## Task directions
Return every line from the one with "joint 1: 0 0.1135" through the one with "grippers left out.", inclusive, exactly as it appears below.

————————

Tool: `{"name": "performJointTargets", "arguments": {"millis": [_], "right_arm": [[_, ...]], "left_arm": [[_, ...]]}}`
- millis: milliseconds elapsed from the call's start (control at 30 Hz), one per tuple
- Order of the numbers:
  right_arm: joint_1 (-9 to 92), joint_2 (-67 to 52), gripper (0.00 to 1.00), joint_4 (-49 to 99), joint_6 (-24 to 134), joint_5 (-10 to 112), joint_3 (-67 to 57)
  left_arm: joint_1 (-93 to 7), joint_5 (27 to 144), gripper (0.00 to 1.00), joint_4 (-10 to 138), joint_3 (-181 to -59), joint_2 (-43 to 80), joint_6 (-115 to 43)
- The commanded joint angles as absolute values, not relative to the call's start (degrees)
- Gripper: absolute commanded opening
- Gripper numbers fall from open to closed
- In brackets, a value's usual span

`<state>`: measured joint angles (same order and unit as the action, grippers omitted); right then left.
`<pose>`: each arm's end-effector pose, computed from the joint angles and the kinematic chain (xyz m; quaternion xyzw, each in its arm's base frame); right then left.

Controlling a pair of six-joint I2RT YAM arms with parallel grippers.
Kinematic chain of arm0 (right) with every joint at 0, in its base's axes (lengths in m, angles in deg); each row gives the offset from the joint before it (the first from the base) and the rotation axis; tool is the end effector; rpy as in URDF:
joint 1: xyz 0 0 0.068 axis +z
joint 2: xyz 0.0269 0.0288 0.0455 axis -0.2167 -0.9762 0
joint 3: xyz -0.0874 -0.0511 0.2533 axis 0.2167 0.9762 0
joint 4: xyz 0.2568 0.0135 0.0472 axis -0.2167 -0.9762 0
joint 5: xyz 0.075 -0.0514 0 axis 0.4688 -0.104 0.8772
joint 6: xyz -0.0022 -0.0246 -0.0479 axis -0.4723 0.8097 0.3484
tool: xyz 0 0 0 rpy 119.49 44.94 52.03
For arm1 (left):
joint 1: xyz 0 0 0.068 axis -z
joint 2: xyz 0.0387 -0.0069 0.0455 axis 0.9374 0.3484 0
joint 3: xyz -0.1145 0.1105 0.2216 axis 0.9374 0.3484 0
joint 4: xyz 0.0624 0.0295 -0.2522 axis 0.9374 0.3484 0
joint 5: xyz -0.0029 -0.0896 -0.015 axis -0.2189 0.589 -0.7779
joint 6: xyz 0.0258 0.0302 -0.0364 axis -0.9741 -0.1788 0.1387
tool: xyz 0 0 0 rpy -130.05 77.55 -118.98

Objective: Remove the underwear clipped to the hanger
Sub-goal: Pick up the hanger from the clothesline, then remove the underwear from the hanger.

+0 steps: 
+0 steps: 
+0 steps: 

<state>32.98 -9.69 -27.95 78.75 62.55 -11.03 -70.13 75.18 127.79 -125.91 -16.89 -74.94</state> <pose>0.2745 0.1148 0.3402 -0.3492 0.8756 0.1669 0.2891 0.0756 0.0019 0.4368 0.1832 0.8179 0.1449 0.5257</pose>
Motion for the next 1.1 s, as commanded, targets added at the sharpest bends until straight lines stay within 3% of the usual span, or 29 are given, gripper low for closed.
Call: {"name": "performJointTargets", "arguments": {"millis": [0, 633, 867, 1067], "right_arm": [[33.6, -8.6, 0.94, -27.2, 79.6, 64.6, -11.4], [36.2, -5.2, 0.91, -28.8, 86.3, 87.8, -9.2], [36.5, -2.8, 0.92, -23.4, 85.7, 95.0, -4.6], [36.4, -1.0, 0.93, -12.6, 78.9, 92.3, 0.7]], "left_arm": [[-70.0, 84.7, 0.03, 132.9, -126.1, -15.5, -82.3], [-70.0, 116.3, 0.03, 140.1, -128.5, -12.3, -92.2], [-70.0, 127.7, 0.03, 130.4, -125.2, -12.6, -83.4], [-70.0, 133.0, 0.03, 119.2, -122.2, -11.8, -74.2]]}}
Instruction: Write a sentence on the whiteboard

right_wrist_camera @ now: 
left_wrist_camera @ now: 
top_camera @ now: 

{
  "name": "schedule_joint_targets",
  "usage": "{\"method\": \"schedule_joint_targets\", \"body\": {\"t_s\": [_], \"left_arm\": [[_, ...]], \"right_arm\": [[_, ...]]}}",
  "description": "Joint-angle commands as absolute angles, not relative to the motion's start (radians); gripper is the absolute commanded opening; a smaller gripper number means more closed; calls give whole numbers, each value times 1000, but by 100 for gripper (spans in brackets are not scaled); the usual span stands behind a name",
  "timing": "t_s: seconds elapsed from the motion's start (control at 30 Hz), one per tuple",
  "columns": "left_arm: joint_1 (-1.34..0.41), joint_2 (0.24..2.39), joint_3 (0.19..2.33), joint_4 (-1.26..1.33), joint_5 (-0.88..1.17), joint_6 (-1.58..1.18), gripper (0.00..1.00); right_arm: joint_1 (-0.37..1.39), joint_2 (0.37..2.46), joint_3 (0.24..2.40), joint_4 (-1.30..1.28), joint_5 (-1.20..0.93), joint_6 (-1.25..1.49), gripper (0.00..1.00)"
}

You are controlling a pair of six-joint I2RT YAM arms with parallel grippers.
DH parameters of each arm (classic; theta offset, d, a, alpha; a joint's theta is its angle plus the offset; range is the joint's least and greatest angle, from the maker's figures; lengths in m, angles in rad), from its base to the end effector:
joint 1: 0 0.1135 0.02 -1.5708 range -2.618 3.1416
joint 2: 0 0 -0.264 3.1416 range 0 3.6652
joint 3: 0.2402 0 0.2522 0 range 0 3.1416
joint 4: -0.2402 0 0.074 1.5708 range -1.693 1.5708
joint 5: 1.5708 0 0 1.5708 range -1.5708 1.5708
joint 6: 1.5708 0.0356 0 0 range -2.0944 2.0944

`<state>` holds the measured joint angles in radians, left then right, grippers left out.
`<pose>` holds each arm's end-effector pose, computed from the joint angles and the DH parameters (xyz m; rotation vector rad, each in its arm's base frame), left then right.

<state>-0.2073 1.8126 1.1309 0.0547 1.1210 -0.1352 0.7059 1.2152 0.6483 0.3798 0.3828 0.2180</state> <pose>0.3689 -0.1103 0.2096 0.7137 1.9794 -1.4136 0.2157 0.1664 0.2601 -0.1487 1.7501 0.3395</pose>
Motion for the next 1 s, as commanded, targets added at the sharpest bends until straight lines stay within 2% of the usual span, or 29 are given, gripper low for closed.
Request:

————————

## Written solution
joint 1: 0 0.1135 0.02 -1.5708 range -2.618 3.1416
joint 2: 0 0 -0.264 3.1416 range 0 3.6652
joint 3: 0.2402 0 0.2522 0 range 0 3.1416
joint 4: -0.2402 0 0.074 1.5708 range -1.693 1.5708
joint 5: 1.5708 0 0 1.5708 range -1.5708 1.5708
joint 6: 1.5708 0.0356 0 0 range -2.0944 2.0944

`<state>` holds the measured joint angles in radians, left then right, grippers left out.

Nothing else is needed to complete the answer.